At the moment, I'm still leaning towards charging for the final version of the app, but I'll seriously consider the other options. I was planning for the price to be in line with that of the iPhone RiverGuide app- with adjustments based on the feature set at the time of release, so it would be pretty reasonable.
I'm not too familiar with the widget frameworks, but I can look at what's involved to build a RiverFlows widget.

@Boilerblues, thanks for the suggestion- this might be fairly easy to do, especially since AW has a mobile site that works nicely (but looks like hell on my blackberry).

Some other features I'm considering:

-A search bar plugin so gauge sites show up in autocompleted results.
-Weather reports/forecasts for gauge sites.
-An interface for browsing gauges on a map using your current location as a starting point.

I'm thinking that adding more gauges, performance improvements, and making the app more robust against loss of reception are going to be my development priorities for the short term, but anyone can feel free to let me know if they think other features are more important.


----------



## kazak4x4 (May 25, 2009)

I am loving your app, thanks so much for such a gem! It's on my main screen now. 

Question: Is it possible to do "nicknames" for favorites? Instead of default name for the gauge "Green River near Jensen" be able to name it "Deso". An ability to assign different names to favorite gauges. 

With the melt starting up, I am checking your app 3-4 times a day now!

Alex


----------



## MountainMedic (Apr 24, 2010)

Like it so far (droid x).


----------



## NathanH. (Mar 17, 2010)

Use it every day before heading to the river.

Thanks!


----------



## brandob9 (Jun 13, 2010)

I check this before I even think about going somewhere.

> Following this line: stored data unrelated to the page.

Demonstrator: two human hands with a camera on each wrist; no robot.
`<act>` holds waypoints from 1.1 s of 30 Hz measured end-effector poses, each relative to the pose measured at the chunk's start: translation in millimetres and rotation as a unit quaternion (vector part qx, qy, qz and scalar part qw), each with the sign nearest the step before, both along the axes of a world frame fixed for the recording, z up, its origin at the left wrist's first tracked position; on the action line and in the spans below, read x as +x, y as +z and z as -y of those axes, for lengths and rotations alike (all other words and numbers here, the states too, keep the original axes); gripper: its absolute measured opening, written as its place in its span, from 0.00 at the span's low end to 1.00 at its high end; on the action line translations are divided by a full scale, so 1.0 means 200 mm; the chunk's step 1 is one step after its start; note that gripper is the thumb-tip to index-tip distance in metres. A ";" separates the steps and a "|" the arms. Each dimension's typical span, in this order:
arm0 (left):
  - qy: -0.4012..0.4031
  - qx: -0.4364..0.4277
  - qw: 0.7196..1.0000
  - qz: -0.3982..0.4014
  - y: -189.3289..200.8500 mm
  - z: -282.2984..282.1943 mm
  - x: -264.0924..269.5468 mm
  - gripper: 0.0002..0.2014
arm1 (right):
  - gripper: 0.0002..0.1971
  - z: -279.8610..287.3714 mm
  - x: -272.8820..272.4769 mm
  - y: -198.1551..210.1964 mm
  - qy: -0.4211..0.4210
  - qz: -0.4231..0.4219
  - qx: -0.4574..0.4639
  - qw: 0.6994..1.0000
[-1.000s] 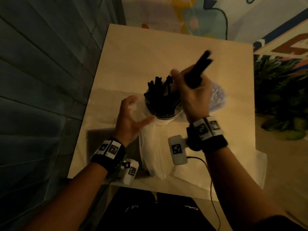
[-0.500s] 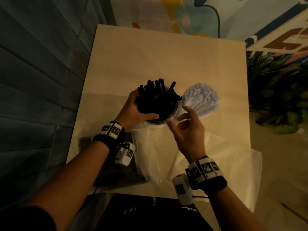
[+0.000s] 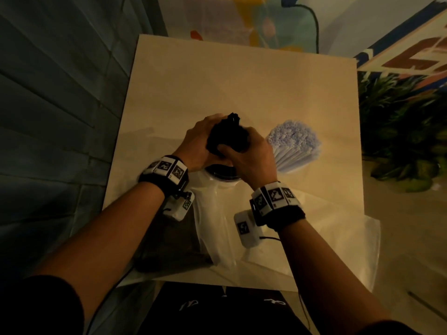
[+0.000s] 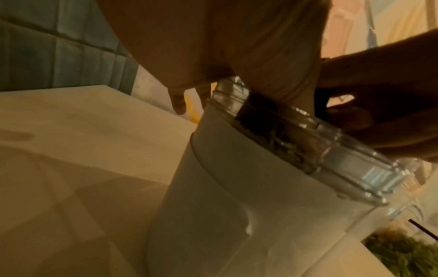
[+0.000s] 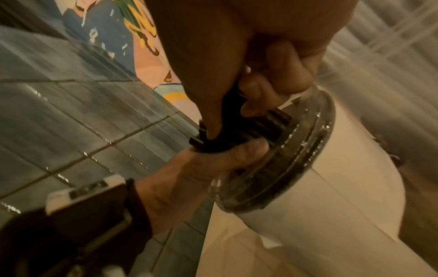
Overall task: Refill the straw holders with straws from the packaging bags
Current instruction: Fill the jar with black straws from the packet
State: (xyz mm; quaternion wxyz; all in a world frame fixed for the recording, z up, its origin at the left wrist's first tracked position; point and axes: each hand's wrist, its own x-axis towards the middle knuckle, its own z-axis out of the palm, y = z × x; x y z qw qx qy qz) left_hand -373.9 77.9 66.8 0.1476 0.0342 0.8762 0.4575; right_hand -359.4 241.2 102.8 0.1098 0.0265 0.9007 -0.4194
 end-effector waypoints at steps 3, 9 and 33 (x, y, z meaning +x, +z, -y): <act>0.014 0.051 0.999 -0.014 0.00 0.01 -0.02 0.46 | 0.17 -0.01 -0.04 0.03 0.026 -0.005 -0.002 1.000; 0.043 0.095 0.995 0.005 0.04 0.02 -0.06 0.37 | 0.28 -0.04 -0.09 0.13 -0.004 -0.011 -0.044 0.999; -0.028 -0.317 0.928 0.192 -0.33 0.42 1.17 0.67 | 0.15 -0.03 0.64 -0.54 0.163 0.332 -0.051 0.928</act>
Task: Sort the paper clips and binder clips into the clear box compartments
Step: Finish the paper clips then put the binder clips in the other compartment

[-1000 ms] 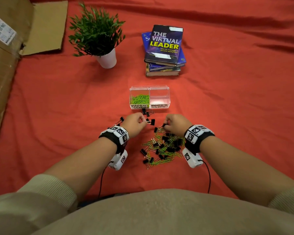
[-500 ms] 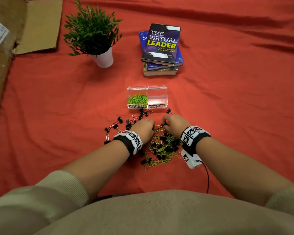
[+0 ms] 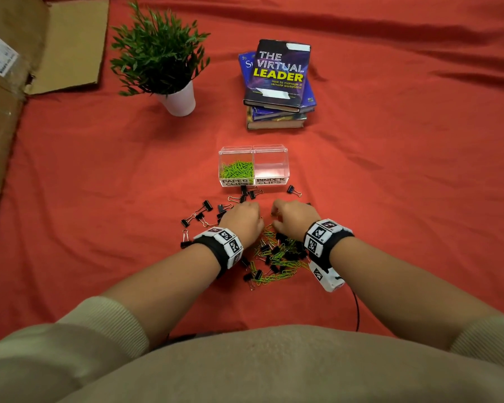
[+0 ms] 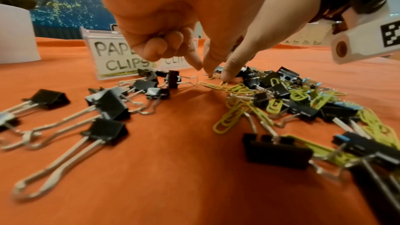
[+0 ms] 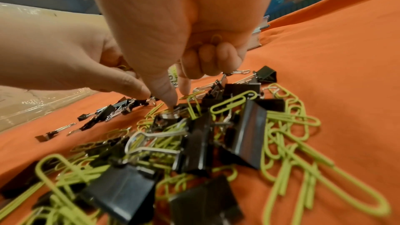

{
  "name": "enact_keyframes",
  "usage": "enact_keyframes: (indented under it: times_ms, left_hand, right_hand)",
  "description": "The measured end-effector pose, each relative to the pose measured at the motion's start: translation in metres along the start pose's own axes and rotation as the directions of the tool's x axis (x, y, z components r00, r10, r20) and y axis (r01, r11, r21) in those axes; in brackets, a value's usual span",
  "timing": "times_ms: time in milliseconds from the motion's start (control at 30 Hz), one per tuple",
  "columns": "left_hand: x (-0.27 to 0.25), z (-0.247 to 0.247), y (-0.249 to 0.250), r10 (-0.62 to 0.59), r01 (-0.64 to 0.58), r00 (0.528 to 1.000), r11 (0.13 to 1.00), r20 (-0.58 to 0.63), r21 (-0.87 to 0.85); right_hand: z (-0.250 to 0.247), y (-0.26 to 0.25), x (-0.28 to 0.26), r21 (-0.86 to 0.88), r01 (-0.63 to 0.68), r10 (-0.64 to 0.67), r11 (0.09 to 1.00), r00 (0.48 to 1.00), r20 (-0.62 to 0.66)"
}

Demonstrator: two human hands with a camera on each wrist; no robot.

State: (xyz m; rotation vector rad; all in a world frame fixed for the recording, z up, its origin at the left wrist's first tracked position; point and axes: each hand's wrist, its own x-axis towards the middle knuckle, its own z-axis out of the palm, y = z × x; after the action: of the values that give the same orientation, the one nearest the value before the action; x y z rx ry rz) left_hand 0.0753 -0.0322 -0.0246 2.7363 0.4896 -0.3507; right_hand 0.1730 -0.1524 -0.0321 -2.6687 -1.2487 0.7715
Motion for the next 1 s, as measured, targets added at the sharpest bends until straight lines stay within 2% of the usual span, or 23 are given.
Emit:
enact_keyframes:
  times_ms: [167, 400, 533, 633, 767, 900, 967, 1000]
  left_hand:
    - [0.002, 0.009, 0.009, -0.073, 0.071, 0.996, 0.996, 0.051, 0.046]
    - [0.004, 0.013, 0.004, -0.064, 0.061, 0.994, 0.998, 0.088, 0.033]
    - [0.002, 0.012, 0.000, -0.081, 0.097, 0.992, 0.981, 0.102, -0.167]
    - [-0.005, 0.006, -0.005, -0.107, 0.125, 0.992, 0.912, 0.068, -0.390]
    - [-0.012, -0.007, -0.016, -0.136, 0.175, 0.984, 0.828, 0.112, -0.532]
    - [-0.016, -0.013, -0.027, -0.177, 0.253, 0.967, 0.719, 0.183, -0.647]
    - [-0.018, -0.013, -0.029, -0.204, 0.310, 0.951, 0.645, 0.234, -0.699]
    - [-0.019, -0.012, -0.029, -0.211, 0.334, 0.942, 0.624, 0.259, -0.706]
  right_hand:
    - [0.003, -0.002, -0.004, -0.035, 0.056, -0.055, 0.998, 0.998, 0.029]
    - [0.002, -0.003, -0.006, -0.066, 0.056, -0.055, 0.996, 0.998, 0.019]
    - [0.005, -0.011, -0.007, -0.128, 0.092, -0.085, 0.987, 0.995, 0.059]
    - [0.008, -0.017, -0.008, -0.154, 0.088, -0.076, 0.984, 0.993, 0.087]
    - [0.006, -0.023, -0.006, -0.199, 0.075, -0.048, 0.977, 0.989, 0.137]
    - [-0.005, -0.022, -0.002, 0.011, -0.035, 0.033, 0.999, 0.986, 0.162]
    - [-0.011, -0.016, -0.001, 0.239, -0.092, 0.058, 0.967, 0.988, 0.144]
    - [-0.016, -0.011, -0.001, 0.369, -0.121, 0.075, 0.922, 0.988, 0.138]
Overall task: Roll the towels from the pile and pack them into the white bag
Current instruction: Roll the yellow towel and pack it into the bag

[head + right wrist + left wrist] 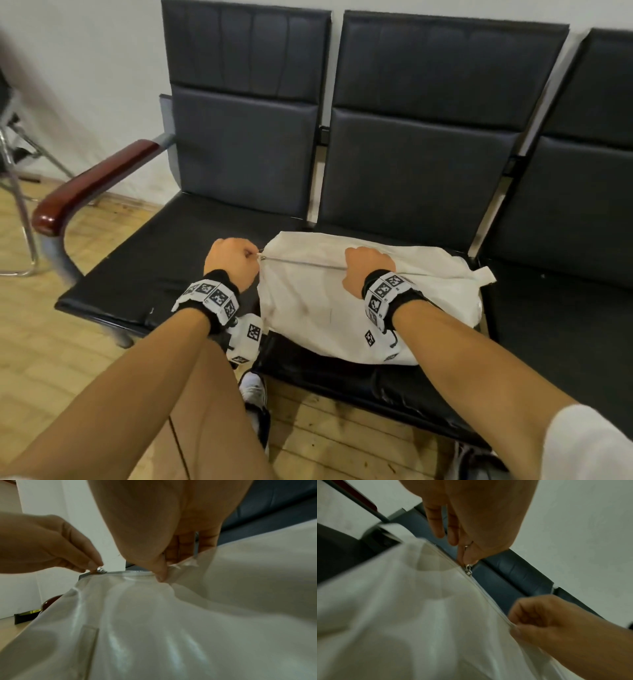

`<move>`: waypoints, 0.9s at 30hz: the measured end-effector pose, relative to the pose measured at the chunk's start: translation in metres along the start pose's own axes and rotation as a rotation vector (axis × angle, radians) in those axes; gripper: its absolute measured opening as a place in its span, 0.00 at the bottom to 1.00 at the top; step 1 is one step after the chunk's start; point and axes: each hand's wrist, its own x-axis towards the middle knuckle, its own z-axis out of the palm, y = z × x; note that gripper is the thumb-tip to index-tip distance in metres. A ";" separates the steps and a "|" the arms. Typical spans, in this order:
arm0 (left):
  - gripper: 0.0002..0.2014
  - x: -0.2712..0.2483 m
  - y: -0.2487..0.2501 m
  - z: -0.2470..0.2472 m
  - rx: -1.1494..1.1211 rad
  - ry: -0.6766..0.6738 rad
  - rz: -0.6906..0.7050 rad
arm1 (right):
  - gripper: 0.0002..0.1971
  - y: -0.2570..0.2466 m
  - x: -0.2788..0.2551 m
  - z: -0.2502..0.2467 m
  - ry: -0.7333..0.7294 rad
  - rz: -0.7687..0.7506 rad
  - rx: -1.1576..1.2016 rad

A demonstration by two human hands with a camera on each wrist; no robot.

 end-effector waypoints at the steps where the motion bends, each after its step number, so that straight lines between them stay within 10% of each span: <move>1: 0.10 -0.001 -0.004 -0.001 0.005 -0.005 -0.012 | 0.18 -0.005 0.001 -0.001 -0.004 0.006 0.001; 13: 0.10 -0.001 -0.008 0.006 0.119 -0.003 -0.039 | 0.21 -0.022 0.008 0.003 -0.025 -0.130 0.084; 27: 0.45 -0.002 0.081 0.049 0.189 -0.234 0.384 | 0.46 0.099 -0.026 -0.004 0.075 -0.020 0.111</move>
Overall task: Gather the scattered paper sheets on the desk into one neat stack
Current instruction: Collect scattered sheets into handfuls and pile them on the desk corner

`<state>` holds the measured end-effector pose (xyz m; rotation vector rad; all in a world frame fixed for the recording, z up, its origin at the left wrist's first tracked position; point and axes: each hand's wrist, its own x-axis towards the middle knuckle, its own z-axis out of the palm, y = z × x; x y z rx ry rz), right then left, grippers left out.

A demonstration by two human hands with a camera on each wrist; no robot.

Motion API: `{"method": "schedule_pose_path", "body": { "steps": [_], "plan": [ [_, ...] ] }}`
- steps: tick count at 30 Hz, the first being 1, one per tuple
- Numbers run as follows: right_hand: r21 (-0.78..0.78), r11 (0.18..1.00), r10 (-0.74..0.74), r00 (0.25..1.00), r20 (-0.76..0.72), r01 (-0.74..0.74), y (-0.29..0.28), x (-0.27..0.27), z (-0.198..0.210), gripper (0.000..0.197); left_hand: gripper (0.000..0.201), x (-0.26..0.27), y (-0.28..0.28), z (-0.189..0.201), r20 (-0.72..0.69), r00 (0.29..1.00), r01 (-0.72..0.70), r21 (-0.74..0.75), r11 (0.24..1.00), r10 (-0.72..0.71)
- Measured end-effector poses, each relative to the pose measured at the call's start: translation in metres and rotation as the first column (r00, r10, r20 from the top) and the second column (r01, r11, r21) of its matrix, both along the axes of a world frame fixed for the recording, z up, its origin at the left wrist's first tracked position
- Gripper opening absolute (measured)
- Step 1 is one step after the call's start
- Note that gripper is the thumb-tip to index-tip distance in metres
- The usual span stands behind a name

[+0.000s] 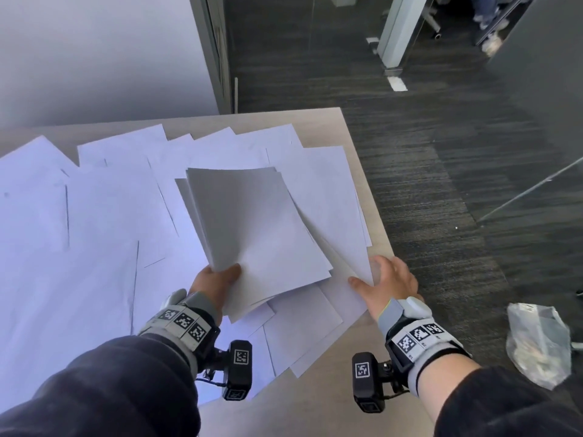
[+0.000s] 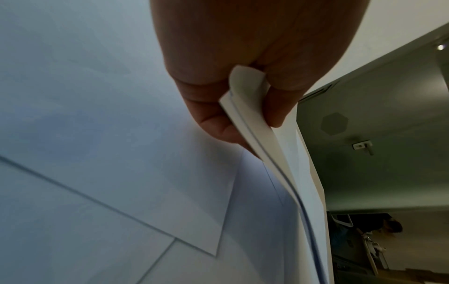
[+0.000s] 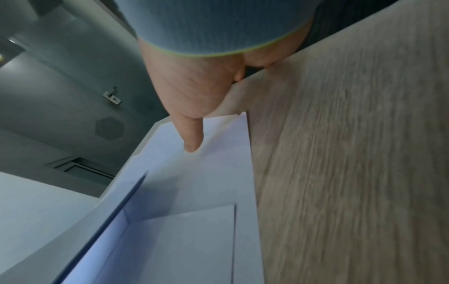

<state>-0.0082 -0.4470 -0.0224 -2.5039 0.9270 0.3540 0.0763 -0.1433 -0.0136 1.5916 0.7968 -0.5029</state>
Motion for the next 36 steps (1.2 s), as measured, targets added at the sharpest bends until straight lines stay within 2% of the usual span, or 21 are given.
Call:
{"method": "schedule_pose_path", "body": {
  "steps": [3,6,10,13,15,18,23,27,31,36],
  "plan": [
    [0.029,0.999,-0.029,0.999,-0.029,0.03,-0.004,0.006,-0.008,0.095,0.027,0.001,0.001,-0.002,0.002,1.0,0.003,0.002,1.0,-0.003],
    [0.083,0.996,-0.021,0.999,-0.031,0.023,-0.01,0.016,-0.015,0.098,0.027,0.001,-0.002,-0.004,-0.004,1.0,0.019,-0.002,1.0,-0.019],
    [0.189,0.977,-0.117,0.989,0.086,0.099,-0.024,0.027,-0.023,0.084,0.034,0.005,-0.008,-0.005,-0.007,1.0,0.03,-0.007,1.0,-0.03],
    [0.3,0.945,-0.182,0.971,0.152,0.13,-0.035,0.03,-0.025,0.068,0.024,0.011,-0.01,-0.009,-0.013,1.0,0.019,-0.008,1.0,-0.019],
    [0.341,0.929,-0.201,0.97,0.137,0.144,-0.041,0.031,-0.025,0.062,0.021,0.014,-0.011,-0.011,-0.014,1.0,0.014,-0.01,1.0,-0.014],
    [0.329,0.923,-0.242,0.966,0.094,0.199,-0.047,0.034,-0.024,0.057,0.022,0.019,-0.014,-0.013,-0.011,1.0,0.016,-0.012,1.0,-0.016],
    [0.361,0.909,-0.282,0.945,0.168,0.207,-0.048,0.035,-0.026,0.057,0.024,0.027,-0.017,-0.015,-0.018,1.0,0.022,-0.011,1.0,-0.022],
    [0.289,0.904,-0.36,0.925,0.122,0.314,-0.055,0.038,-0.021,0.046,0.031,0.03,-0.016,-0.017,-0.023,0.999,0.023,-0.003,1.0,-0.023],
    [0.253,0.926,-0.305,0.95,0.063,0.281,-0.071,0.037,-0.015,0.04,0.032,0.034,-0.014,-0.017,-0.027,0.999,0.023,0.0,1.0,-0.023],
    [0.221,0.953,-0.229,0.97,0.078,0.208,-0.077,0.027,-0.004,0.037,0.036,0.039,-0.011,-0.017,-0.02,1.0,0.012,0.0,1.0,-0.012]
  ]
}}
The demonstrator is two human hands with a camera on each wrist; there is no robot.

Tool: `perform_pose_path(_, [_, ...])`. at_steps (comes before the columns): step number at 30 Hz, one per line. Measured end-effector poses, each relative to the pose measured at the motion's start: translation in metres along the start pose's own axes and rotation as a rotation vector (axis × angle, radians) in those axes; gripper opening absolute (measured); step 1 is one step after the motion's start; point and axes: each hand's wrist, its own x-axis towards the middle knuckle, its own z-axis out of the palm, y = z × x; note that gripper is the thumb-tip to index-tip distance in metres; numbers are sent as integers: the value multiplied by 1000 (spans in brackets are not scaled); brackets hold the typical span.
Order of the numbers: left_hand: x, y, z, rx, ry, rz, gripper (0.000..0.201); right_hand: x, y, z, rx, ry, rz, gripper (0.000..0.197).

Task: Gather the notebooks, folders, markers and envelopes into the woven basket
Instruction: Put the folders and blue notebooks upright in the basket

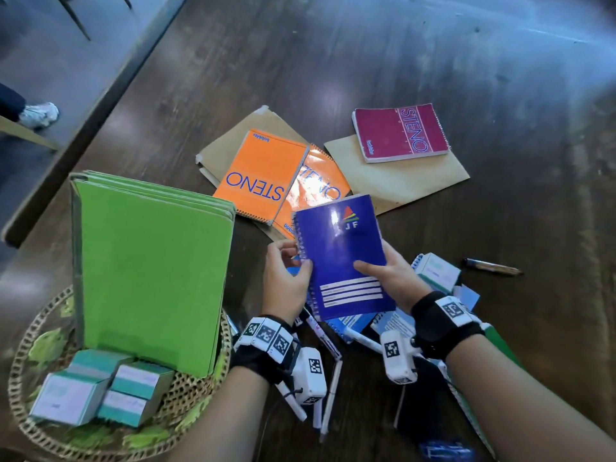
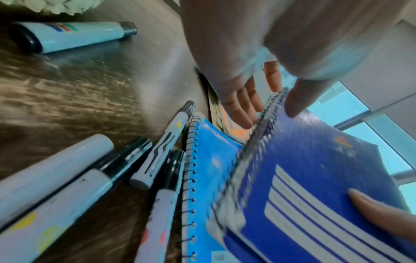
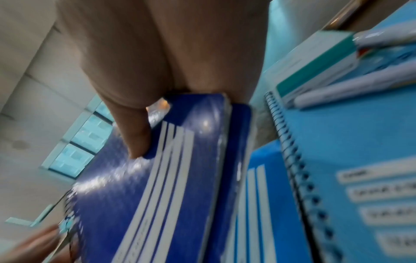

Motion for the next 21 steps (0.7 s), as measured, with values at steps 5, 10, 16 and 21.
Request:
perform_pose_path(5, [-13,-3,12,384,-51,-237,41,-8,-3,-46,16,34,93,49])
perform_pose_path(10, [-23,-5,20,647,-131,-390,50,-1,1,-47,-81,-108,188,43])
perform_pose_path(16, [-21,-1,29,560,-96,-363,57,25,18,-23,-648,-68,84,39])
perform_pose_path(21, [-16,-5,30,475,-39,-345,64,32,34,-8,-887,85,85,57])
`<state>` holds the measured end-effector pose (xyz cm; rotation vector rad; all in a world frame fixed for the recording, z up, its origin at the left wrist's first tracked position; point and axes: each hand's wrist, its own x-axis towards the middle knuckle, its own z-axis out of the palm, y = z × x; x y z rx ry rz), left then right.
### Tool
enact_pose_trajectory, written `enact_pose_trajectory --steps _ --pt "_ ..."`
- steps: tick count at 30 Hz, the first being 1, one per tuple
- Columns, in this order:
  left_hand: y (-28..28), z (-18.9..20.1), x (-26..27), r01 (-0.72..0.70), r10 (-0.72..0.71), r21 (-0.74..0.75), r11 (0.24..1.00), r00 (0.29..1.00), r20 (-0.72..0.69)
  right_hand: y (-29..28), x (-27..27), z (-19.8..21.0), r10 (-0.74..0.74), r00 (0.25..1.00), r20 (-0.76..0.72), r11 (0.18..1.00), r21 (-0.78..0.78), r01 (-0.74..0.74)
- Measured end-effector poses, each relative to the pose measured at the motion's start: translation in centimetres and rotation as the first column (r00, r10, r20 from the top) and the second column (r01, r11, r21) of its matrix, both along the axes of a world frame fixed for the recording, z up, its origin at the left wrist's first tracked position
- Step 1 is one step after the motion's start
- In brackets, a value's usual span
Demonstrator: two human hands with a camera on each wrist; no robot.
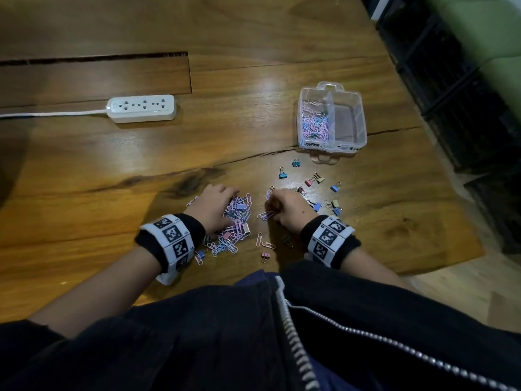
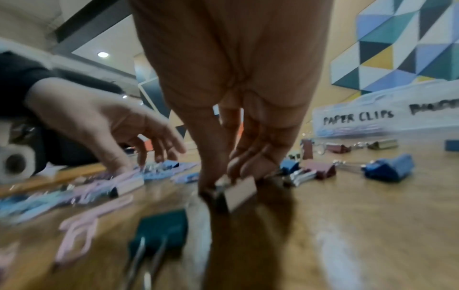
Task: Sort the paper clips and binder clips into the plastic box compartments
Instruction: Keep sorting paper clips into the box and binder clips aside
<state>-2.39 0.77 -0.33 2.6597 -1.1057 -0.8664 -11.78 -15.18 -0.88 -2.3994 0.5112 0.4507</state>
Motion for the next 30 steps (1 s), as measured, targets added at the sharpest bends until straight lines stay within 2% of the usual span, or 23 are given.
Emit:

It's been really stable for me lately, and I just discovered the trick of holding your finger on the graph to see other data available at that reporting station. Slick!


----------



## NathanH. (Mar 17, 2010)

I have been doing that. It's really handy being able to check things like Water Temp...


----------



## BLott (Mar 27, 2010)

just got a droid yesterday and got this app this morning

totally awesome, thanks so much. what a time saver and works great with the 'favorites' option...super easy to get what you want.


----------



## Beardance42 (May 12, 2008)

MountainMedic said:


> Like it so far (droid x).


Ditto and ditto. Great work.


----------



## Pcdc2 (Jan 24, 2011)

kazak4x4 said:


> I am loving your app, thanks so much for such a gem! It's on my main screen now.
> 
> Question: Is it possible to do "nicknames" for favorites? Instead of default name for the gauge "Green River near Jensen" be able to name it "Deso". An ability to assign different names to favorite gauges.
> 
> ...


Exactly what I was thinking! It would be awesome if we could just touch and hold the items in our favorites and rename them to whatever we call that stretch of river. This is a handy app though, great work. No more searching eddyflower for 10 minutes from my phone's internet to find flows.


----------



## Butsee1 (May 1, 2009)

Great app! Feeds my flow checking PCS even more!


----------



## Butsee1 (May 1, 2009)

Adding the historical data to the graphs (as on the NSGS site) would be a cool feature.


----------